Evaluation of deoxyribonucleic acid (DNA)-strand break is important to elucidate the biological effect of ionizing radiations. The conventional methods for DNA-strand break evaluation have been achieved by Agarose gel electrophoresis and others using an electrical property of DNAs. Such kinds of DNA-strand break evaluation systems can estimate DNA-strand break, according to a molecular weight of DNAs. However, the conventional method needs pre-treatment of the sample and a relatively long period for analysis. They do not have enough sensitivity to detect the strand break products in the low-dose region.

Materials and Methods

The sample is water, methanol and plasmid DNA solution. The plasmid DNA pUC118 was multiplied by using Escherichia coli JM109 competent cells. The resonance frequency and Q-value were measured by means of microwave dielectric absorption spectroscopy. When a sample is located at a center of the electric field, resonance curve of the frequency that existed as a standing wave is disturbed. As a result, the perturbation effect to perform a resonance with different frequency is adopted.

Results and Discussion

The resonance frequency shifted to higher frequency with an increase in a concentration of methanol as the model of the biological material, and the Q-value decreased. The absorption peak in microwave power spectrum of the double-strand break plasmid DNA shifted from the non-damaged plasmid DNA. Moreover, the sharpness of absorption peak changed resulting in change in Q-value. We confirmed that a resonance frequency shifted to higher frequency with an increase in concentration of the plasmid DNA.

Conclusion

We developed a new technique for an evaluation of DNA damage. In this paper, we report the evaluation method of DNA damage using microwave dielectric absorption spectroscopy.

Introduction

In general, the most of dosimeters are based on the physical and chemical effects in materials. Dosimeters based on the physical phenomena in the inorganic materials include Fluoro-glass dosimeter [1], optically stimulated luminescence dosimeter, electronic dosimeter. Dosimeters based on radiation-chemical reaction include alanine dosimeter [2], Cellulose triacetate (CTA) film dosimeter, Fricke dosimeter [3] and cerium dosimeter. Such dosimeters based on radiation chemistry are used for dosimetry in radiation processing relatively high dose region.
Moreover, other dosimetric methods include a biologic dosimeter.

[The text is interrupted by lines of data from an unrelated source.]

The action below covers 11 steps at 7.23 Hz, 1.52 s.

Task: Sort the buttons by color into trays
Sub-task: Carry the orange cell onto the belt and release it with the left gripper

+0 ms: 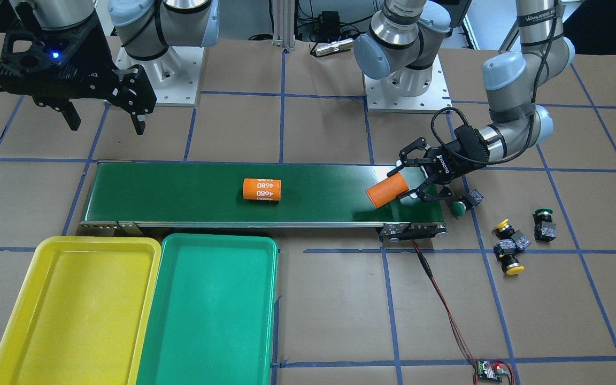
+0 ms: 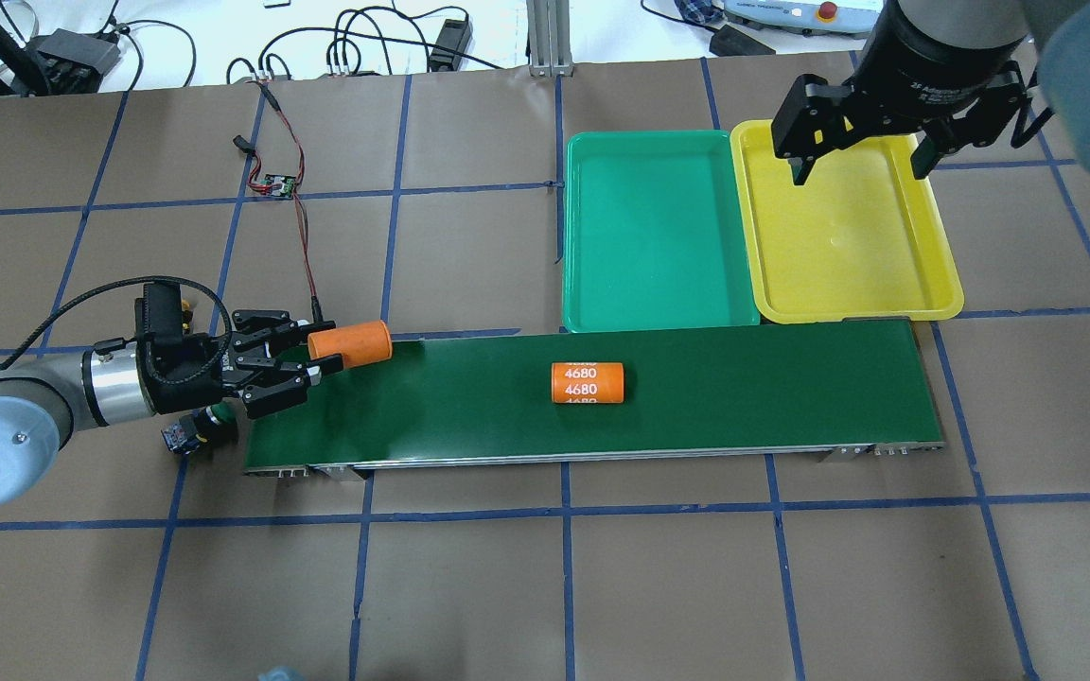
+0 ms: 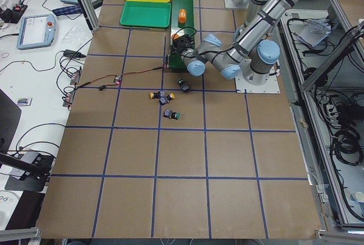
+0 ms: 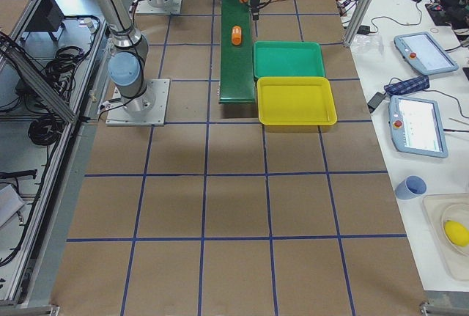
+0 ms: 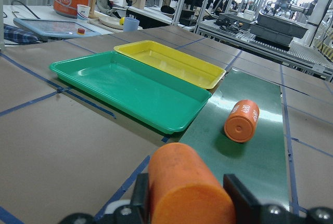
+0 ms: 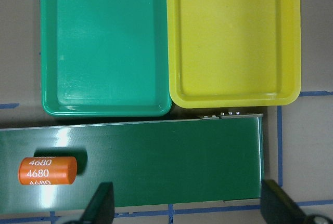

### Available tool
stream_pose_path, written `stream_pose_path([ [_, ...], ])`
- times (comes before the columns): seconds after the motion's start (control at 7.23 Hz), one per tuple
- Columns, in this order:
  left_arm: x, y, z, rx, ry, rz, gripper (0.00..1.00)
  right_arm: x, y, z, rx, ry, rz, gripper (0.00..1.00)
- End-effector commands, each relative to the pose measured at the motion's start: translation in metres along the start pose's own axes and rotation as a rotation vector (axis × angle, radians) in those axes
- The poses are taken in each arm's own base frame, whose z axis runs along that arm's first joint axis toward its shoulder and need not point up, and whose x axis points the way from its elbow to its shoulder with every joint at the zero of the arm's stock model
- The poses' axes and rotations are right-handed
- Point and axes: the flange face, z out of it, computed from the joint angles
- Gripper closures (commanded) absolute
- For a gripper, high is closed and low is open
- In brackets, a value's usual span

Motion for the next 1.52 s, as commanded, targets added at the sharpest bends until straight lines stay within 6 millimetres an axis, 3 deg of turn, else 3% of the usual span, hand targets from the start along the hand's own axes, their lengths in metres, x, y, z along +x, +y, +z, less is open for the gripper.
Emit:
stream_pose_path([
  [0.0, 0.016, 0.022, 0.006, -0.008, -0.001, -0.02, 0.78, 0.0, 0.0, -0.001, 0.001, -0.001, -0.001, 0.0],
  [0.41, 0.02, 0.025, 0.008, -0.006, 0.0, -0.04, 0.75, 0.0, 0.0, -0.001, 0.003, 0.001, 0.001, 0.0],
  [0.55, 0.027, 0.031, 0.012, 0.0, 0.005, -0.072, 0.27, 0.0, 0.0, -0.001, 0.003, 0.001, 0.001, 0.0],
  [0.69, 0.032, 0.034, 0.014, -0.001, 0.007, -0.137, 0.0, 0.0, 0.0, -0.001, 0.003, 0.002, 0.001, 0.0],
  [1.11, 0.032, 0.019, 0.01, -0.017, -0.005, -0.18, 0.0, 0.0, 0.0, -0.001, 0.003, 0.001, -0.001, 0.0],
  [1.24, 0.026, 0.0, 0.003, -0.03, -0.022, -0.229, 0.0, 0.0, 0.001, -0.001, -0.002, 0.001, -0.001, 0.0],
  [1.38, 0.007, -0.036, -0.024, -0.146, -0.061, -0.244, 0.0, 0.0, 0.001, -0.001, -0.003, -0.001, 0.002, 0.0],
])
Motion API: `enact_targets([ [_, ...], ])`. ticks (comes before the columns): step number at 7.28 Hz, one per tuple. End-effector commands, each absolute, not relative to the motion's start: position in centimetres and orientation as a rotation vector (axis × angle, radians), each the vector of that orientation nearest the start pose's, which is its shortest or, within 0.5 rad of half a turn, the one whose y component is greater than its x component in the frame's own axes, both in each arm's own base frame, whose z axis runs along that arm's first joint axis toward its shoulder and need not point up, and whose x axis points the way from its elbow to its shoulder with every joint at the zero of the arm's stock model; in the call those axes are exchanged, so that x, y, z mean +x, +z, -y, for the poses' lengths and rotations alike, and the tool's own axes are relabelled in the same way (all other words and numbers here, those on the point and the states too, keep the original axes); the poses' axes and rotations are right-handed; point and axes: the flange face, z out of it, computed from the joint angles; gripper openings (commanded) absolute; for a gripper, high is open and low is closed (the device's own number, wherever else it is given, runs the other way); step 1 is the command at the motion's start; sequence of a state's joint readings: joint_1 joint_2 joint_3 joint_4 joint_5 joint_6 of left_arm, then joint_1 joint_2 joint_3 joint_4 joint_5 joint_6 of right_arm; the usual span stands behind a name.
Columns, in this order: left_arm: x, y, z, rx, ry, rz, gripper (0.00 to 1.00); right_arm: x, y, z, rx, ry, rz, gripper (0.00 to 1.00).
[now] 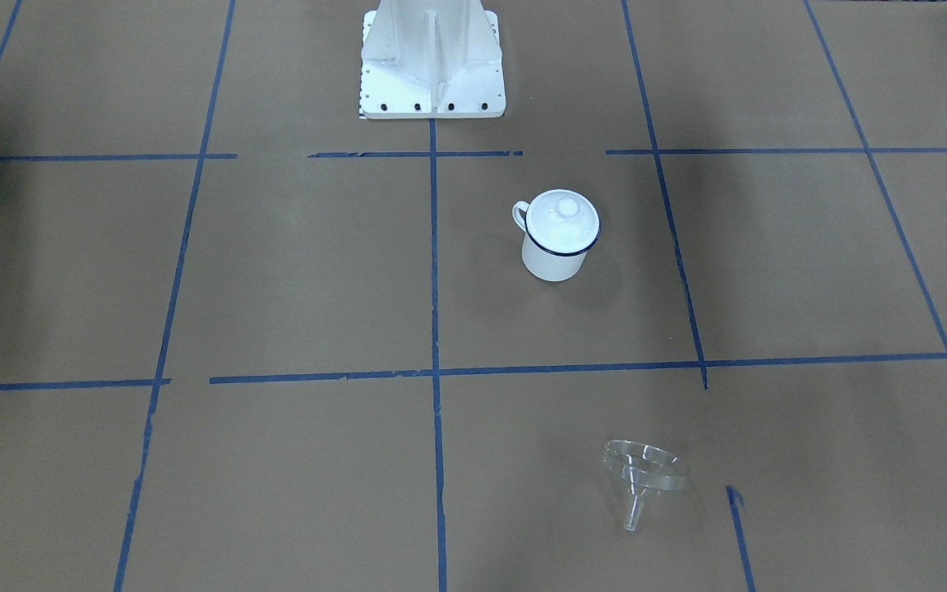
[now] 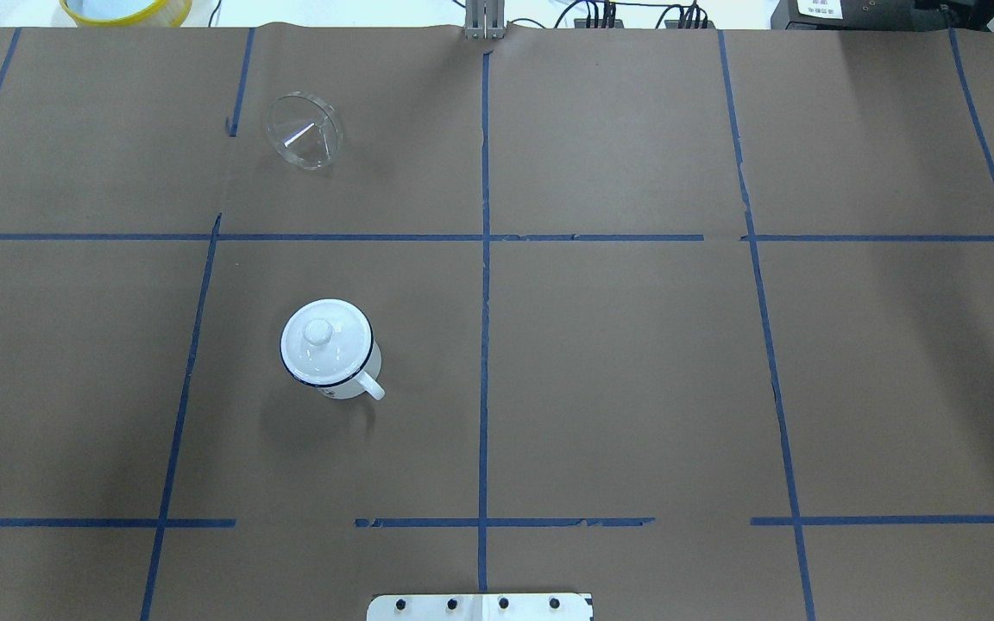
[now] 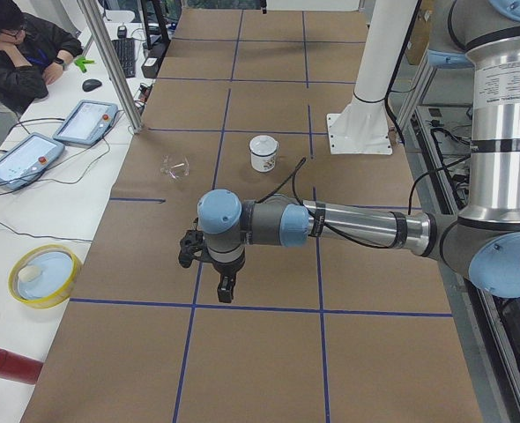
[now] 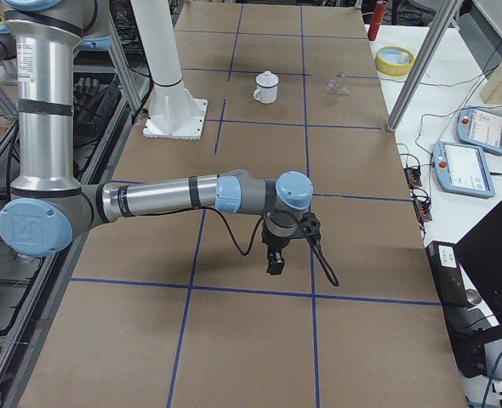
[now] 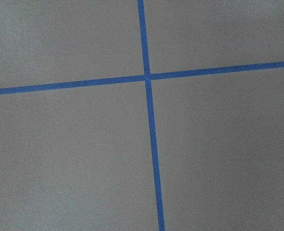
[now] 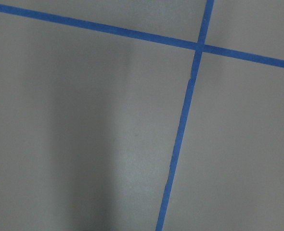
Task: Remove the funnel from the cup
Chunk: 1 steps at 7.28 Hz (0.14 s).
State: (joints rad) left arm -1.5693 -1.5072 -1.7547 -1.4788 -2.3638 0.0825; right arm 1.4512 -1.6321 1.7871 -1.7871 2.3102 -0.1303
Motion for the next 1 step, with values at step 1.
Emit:
enact_targets([
  [1,-6.16,59.95,46.59,0.072,0.095,-0.791,1.00,1.12,60.57,46.11,-0.055,-0.214,0.741,1.00],
])
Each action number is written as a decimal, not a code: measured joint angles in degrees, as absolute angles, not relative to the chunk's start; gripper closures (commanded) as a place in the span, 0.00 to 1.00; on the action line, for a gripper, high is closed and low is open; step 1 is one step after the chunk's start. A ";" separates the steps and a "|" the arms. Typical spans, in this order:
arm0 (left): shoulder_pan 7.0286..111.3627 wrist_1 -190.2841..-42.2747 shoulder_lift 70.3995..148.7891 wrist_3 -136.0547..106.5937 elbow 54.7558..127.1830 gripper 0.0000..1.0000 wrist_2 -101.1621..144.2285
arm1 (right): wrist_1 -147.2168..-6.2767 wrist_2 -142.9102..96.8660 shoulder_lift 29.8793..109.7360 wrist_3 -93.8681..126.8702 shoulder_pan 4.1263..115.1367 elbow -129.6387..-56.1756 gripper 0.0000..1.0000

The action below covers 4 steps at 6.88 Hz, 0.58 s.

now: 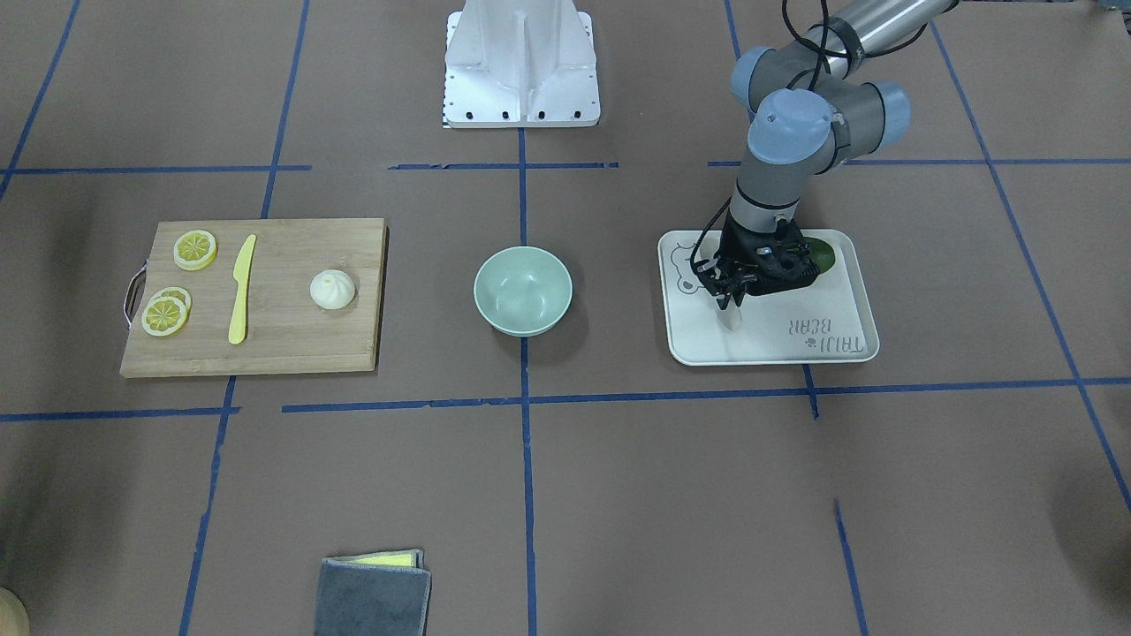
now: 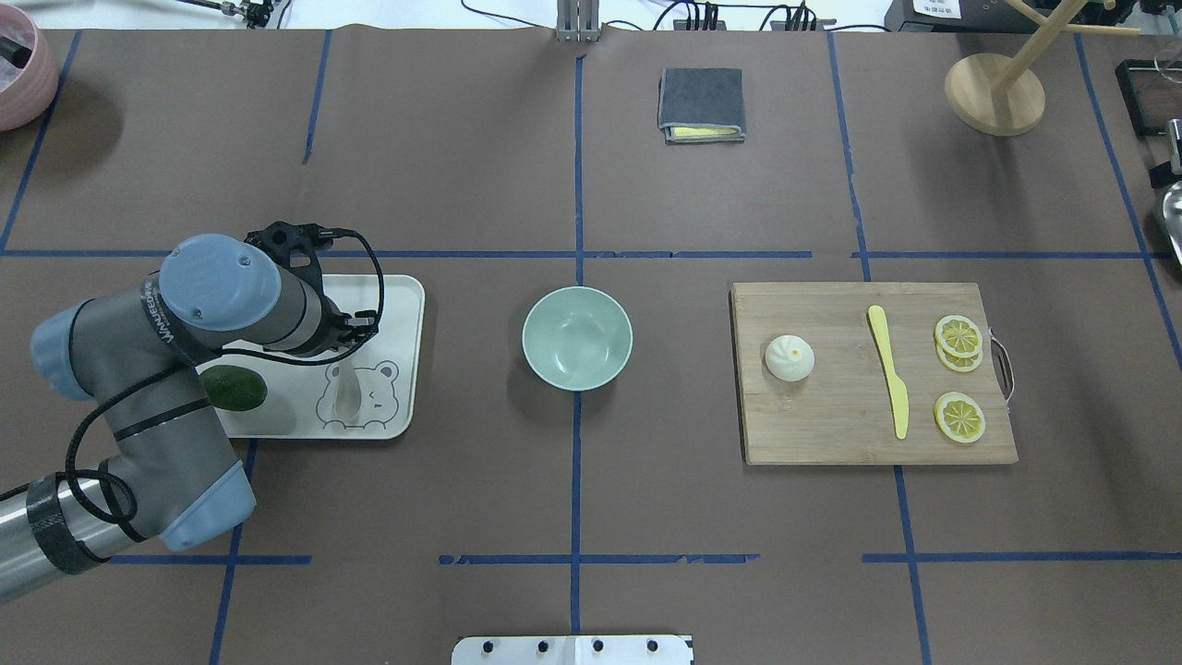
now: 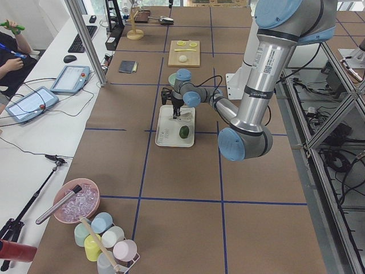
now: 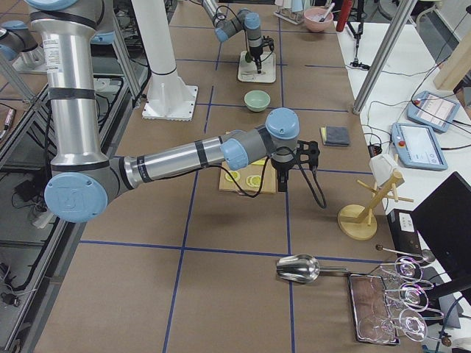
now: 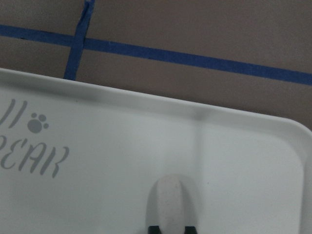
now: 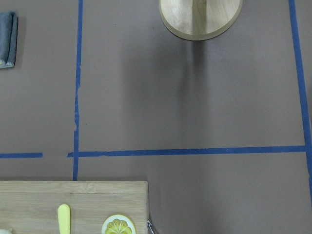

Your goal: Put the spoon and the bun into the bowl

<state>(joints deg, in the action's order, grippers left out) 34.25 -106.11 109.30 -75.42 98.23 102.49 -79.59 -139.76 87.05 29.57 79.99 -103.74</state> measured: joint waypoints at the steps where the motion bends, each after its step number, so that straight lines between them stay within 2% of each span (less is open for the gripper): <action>1: 34.26 -105.21 109.29 -75.43 99.05 1.00 102.51 | -79.61 -139.47 86.92 31.13 78.52 -104.61 0.00; 4: 35.49 -98.54 109.53 -74.81 104.76 1.00 102.52 | -79.57 -134.73 85.06 42.16 69.29 -108.20 0.00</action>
<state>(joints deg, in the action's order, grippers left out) 35.49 -98.54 109.53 -74.81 104.76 102.52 -79.57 -134.73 85.06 42.16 69.29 -108.20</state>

The conventional method of the biologic dosimeter is agarose gel electrophoresis [4] and comet analysis [5]. It is difficult for these methods to detect a conformation change of deoxyribonucleic acid (DNA). Those methods can be used only in high dose level. In addition, for strand break detection of the DNA, long running-time is needed. Other than these techniques, the unpaired electron in tooth enamel is evaluated by using electron spin resonance (ESR) [68]. However, this method cannot estimate the structural change of DNA since only the analysis of the radicals is possible. Also, there is not a success of the measurement of bio-organic substance. Besides, X-band microwave used in ESR has a big dielectric loss by the water. Since the cell includes water, this characteristic leads big problem and difficulty in detection of formed radicals. Therefore, we have been developing a technique (Microwave Dielectric Absorption Spectroscopy) to detect structural change of DNA using the microwave of L-band. As for the L-band microwave dielectric absorption spectroscopy, influence by the dielectric loss of the water is smaller than that by the conventional X-band microwave dielectric absorption spectroscopy. This technique is different from the ultraviolet and visible photo-absorption spectroscopy to assay the amount of change based on Lambert-Beer’s law. This method can estimate a change in the dielectric constant due to the orientation polarization in molecules as a shift of the resonance frequency. Therefore, it is expected that this method can measure the dielectric constant with high sensitivity.
The purpose of this research is to establish a new evaluation method of the damage of the DNA using microwave dielectric absorption spectroscopy. And we are aiming at the use in application to the biologic dosimeter, and the fundamental research of the biological effect of the radiation. Plasmid DNA was used as a biological molecule. The plasmid DNA is known to undergo structural change by damage caused by radiation. As the plasmid DNA has such a character, it is useful for biological research as materials. We thought a structural change of the plasmid DNA must be detectable using microwave.
In this paper, feature and construction of the system of the L-band microwave dielectric absorption spectroscopy and estimation of the DNA using the system are reported.

Materials and Methods

1. Samples

The sample is water, methanol and plasmid DNA solution. The dielectric constants of water and methanol are 78.54 and 24.74, respectively. The methanol solution was prepared with concentrations of methanol: 0, 3.12, 6.25, 12.5, 25, 50, and 100%.
The plasmid DNA pUC118 was multiplied by using Escherichia coli JM109 competent cells. Then the plasmid DNA was purified by QIAGEN Maxi kit (QIAGEN, Valencia, CA). The plasmid sample as a non-cutting was confirmed that more than 98% were supercoiled form by agarose gel electrophoresis. The plasmid DNA samples were prepared at concentrations of 13.1–50.0 μg.cm−3 in a 1×TE buffer, pH 8.0. Linear form plasmid was prepared via double-strand break (DSB) by incubating supercoiled plasmid DNA with enzyme EcoR1 (TaKaRa, Tokyo, Japan) at a concentration of 15 U.mm−3. Successful enzymatic treatment was confirmed by agarose gel electrophoresis. The concentrations of plasmid DNAs strand break products in the final solutions were 8.3–49.0 μg.cm−3.

2. Measurement

The sample solutions were put into the synthetic quartz cell with optical path length of 10.0 mm. It was installed in a cavity resonator using a measurement cell holder made of polyethylene. The resonance frequency and Q-value, shown in Figure 1, were measured by means of microwave dielectric absorption spectroscopy. The methanol-water mixed solution sample was measured at 21.5°C. The temperature was measured by digital temperature and humidity meter put outside of microwave cavity. Microwave dielectric absorption spectroscopy was carried out at 25.4°C and 25.2°C, in cases of supercoiled and linear form of plasmid DNAs, respectively.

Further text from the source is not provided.